Using the data below, print exactly the line with "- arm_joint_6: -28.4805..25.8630", the line with "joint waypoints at", and every line between them, but none of the pictures.

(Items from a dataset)

▼▼▼

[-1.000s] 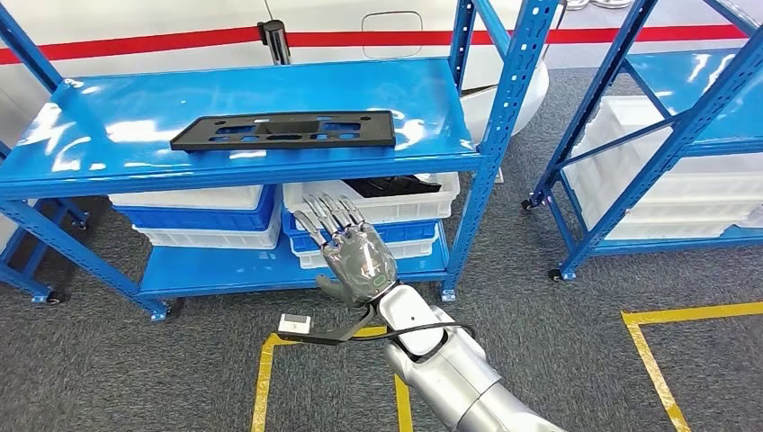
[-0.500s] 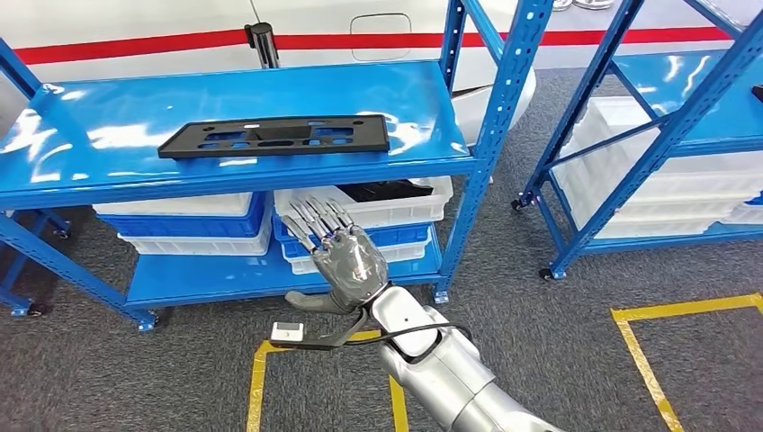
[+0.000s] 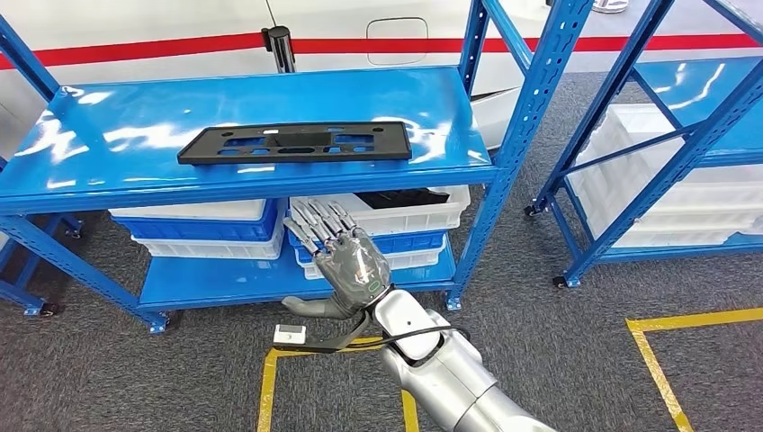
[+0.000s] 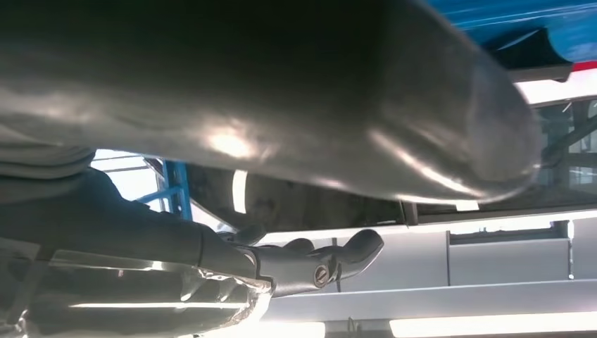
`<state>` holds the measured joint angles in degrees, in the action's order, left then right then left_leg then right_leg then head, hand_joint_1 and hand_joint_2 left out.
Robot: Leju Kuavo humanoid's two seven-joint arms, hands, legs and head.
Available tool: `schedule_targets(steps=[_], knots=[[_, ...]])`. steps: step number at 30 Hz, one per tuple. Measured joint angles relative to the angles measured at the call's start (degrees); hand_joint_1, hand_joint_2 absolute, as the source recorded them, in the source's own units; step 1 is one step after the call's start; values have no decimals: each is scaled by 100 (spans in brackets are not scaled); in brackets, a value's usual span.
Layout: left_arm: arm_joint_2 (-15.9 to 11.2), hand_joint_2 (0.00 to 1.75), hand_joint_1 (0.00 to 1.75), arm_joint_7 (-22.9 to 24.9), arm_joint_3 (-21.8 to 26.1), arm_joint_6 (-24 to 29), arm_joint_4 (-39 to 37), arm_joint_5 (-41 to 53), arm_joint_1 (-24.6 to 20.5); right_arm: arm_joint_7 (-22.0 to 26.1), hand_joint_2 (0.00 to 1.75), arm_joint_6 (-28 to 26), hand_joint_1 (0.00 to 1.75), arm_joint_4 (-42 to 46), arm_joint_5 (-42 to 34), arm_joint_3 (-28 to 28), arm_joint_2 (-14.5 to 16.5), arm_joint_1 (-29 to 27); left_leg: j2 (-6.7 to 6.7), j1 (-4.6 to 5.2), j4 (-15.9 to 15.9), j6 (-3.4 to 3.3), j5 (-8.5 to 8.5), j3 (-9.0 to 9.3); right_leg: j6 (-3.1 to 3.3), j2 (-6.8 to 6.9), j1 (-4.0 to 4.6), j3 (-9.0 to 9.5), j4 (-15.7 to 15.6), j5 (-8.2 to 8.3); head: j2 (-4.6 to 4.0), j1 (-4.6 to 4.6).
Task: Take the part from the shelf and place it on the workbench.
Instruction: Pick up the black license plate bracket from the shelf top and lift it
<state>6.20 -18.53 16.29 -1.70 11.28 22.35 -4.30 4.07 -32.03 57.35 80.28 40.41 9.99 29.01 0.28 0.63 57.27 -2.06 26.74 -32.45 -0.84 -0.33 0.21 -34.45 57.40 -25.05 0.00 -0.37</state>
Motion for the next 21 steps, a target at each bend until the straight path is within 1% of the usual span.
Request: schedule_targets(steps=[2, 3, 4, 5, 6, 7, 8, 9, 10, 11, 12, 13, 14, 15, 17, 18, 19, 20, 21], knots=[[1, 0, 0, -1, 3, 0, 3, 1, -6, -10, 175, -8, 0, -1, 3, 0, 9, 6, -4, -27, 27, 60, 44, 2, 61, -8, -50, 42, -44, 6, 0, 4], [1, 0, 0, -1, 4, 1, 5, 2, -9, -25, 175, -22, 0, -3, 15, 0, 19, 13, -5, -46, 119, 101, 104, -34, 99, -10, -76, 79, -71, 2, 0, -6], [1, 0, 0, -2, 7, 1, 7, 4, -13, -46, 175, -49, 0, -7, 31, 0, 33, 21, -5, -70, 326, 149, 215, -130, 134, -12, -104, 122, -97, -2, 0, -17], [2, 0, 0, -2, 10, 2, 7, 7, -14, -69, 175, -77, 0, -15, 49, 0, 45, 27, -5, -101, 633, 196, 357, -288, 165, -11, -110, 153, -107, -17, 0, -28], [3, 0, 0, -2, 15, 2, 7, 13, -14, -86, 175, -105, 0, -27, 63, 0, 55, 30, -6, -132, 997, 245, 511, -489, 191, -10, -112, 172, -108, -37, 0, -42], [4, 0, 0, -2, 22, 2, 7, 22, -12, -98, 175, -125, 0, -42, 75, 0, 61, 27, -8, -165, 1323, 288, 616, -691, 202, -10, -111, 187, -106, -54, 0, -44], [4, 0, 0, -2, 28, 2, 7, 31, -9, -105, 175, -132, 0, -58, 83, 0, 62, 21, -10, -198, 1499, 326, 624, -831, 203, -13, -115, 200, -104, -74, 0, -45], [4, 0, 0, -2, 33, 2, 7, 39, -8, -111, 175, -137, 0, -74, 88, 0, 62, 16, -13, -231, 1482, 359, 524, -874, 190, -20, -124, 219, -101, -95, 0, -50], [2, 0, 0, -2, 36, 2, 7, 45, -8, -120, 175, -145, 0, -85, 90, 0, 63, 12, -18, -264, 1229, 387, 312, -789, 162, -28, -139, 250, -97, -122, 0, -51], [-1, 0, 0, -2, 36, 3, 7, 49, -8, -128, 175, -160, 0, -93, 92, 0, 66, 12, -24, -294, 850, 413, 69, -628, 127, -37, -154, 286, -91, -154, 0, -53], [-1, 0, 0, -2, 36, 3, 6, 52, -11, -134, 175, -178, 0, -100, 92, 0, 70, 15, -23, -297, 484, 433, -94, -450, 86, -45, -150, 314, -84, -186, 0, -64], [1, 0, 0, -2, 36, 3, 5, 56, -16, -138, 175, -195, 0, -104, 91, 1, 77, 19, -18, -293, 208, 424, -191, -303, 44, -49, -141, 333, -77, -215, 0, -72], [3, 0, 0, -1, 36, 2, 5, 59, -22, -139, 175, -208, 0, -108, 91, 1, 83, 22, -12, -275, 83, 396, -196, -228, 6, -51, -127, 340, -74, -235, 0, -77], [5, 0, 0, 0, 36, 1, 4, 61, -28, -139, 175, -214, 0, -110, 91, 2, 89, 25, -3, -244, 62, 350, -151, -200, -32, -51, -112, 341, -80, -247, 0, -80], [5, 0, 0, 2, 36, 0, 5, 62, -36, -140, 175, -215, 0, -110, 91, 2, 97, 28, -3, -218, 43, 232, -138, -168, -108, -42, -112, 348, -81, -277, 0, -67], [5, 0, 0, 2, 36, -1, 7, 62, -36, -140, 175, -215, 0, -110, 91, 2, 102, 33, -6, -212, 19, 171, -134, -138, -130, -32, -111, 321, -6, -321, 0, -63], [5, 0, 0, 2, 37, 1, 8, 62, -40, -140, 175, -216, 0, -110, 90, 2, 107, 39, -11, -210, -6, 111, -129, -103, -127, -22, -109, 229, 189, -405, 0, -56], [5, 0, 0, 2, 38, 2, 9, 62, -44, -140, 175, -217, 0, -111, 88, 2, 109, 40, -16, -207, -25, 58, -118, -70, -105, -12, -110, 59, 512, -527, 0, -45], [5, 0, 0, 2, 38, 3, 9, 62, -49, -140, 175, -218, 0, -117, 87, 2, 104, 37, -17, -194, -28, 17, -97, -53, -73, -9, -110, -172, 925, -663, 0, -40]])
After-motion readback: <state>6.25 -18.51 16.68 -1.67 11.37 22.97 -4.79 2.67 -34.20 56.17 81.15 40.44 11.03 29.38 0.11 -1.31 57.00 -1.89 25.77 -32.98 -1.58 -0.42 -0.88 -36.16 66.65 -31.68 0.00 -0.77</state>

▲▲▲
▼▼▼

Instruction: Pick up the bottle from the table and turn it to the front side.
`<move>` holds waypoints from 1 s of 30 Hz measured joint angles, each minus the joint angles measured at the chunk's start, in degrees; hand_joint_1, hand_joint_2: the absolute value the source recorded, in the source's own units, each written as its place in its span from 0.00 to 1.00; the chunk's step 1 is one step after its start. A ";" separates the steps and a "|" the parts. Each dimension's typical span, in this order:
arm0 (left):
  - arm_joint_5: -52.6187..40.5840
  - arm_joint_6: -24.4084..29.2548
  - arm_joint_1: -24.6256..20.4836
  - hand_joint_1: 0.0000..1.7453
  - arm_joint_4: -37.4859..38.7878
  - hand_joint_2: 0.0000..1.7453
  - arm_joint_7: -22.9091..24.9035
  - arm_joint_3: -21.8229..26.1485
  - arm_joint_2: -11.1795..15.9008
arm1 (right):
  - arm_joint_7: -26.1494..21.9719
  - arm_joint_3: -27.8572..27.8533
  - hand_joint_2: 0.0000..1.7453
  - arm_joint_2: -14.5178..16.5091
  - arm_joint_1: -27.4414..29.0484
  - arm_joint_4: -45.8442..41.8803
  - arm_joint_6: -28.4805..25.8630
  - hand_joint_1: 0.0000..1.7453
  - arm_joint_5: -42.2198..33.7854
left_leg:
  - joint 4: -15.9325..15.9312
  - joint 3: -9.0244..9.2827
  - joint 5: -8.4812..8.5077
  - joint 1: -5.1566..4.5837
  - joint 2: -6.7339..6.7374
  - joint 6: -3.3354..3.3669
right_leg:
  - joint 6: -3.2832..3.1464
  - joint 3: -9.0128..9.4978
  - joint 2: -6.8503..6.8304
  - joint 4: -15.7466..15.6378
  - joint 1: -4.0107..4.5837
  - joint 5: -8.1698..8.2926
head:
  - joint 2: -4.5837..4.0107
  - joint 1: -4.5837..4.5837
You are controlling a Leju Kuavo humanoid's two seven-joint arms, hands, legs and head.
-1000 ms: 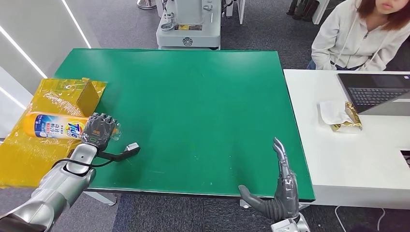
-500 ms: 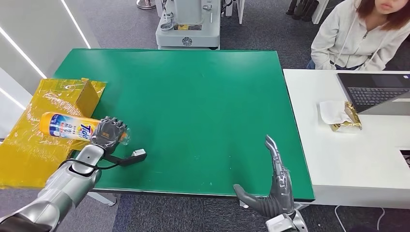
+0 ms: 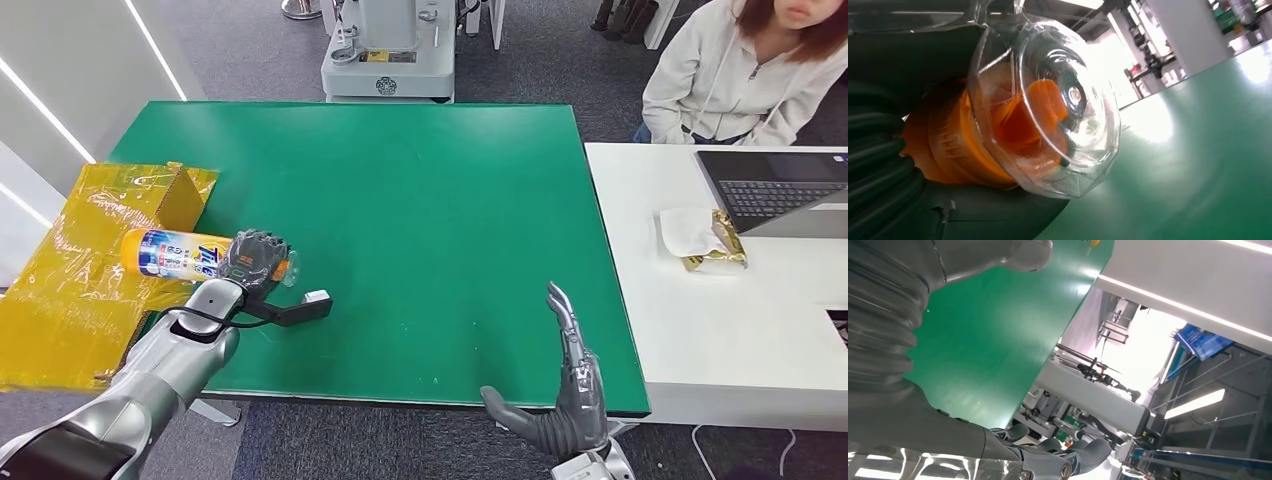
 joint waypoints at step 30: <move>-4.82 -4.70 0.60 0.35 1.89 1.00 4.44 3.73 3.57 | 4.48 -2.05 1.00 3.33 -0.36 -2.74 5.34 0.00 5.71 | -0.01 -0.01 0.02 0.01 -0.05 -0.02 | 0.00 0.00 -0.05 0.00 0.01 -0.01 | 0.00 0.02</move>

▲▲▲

* _ANSWER TO THE EXERCISE_:
  - arm_joint_6: -28.4805..25.8630
  - hand_joint_1: 0.0000..1.7453
  - arm_joint_5: -42.2198..33.7854
left_leg:
  - joint 4: -15.9325..15.9312
  - joint 3: -9.0244..9.2827
  - joint 5: -8.4812..8.5077
  - joint 1: -5.1566..4.5837
  - joint 2: -6.7339..6.7374
  - joint 6: -3.3354..3.3669
right_leg:
  - joint 6: -3.2832..3.1464
  - joint 3: -9.0128..9.4978
  - joint 2: -6.8503..6.8304
  - joint 4: -15.7466..15.6378
  - joint 1: -4.0107..4.5837
  - joint 5: -8.1698..8.2926
head:
  - joint 2: -4.5837..4.0107
  - joint 1: -4.5837..4.5837
You are controlling a Leju Kuavo humanoid's two seven-joint arms, hands, legs and head.
-1000 ms: 
-500 ms: 
+0 ms: 
 joint waypoints at step 30: <move>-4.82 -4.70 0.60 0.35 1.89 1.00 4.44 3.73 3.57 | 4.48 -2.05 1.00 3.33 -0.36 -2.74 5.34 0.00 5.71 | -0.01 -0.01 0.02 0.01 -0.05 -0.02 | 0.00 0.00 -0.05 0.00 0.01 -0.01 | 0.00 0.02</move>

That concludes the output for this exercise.